__Required action__:
From first line to last, transcribe the listing exactly and skip any image.

═══ Data for processing ═══

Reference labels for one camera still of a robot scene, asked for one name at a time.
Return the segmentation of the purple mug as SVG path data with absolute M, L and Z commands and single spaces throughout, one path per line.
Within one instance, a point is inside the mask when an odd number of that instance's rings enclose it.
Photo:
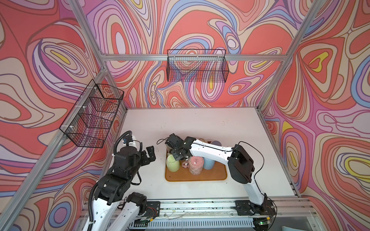
M 212 141 L 211 144 L 216 146 L 222 146 L 222 144 L 219 141 Z

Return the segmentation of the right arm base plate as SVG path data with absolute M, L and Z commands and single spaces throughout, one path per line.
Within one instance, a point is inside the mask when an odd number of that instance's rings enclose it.
M 234 209 L 239 216 L 274 216 L 277 213 L 271 200 L 265 200 L 261 205 L 255 205 L 249 200 L 236 200 Z

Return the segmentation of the aluminium rail with vents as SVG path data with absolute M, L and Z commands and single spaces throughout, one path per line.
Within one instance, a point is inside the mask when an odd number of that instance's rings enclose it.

═══

__Response box__:
Reference labels for one camera still of a robot scene, asked for one name at a time.
Return the segmentation of the purple mug as SVG path data with absolute M, L and Z commands and single spaces throughout, one path per line.
Within one instance, a point is inside the mask when an odd number of that instance's rings enclose it.
Photo:
M 212 141 L 211 144 L 216 146 L 222 146 L 222 144 L 219 141 Z

Return the segmentation of the right arm base plate as SVG path data with absolute M, L and Z commands and single spaces throughout, one path per line.
Within one instance, a point is inside the mask when an odd number of that instance's rings enclose it.
M 234 209 L 239 216 L 274 216 L 277 213 L 271 200 L 265 200 L 261 205 L 255 205 L 249 200 L 236 200 Z

Return the segmentation of the aluminium rail with vents as SVG path data with absolute M, L and Z commands and single spaces throughout, one path per line.
Within one instance, a point is inside the mask when an odd number of that instance's rings enclose it.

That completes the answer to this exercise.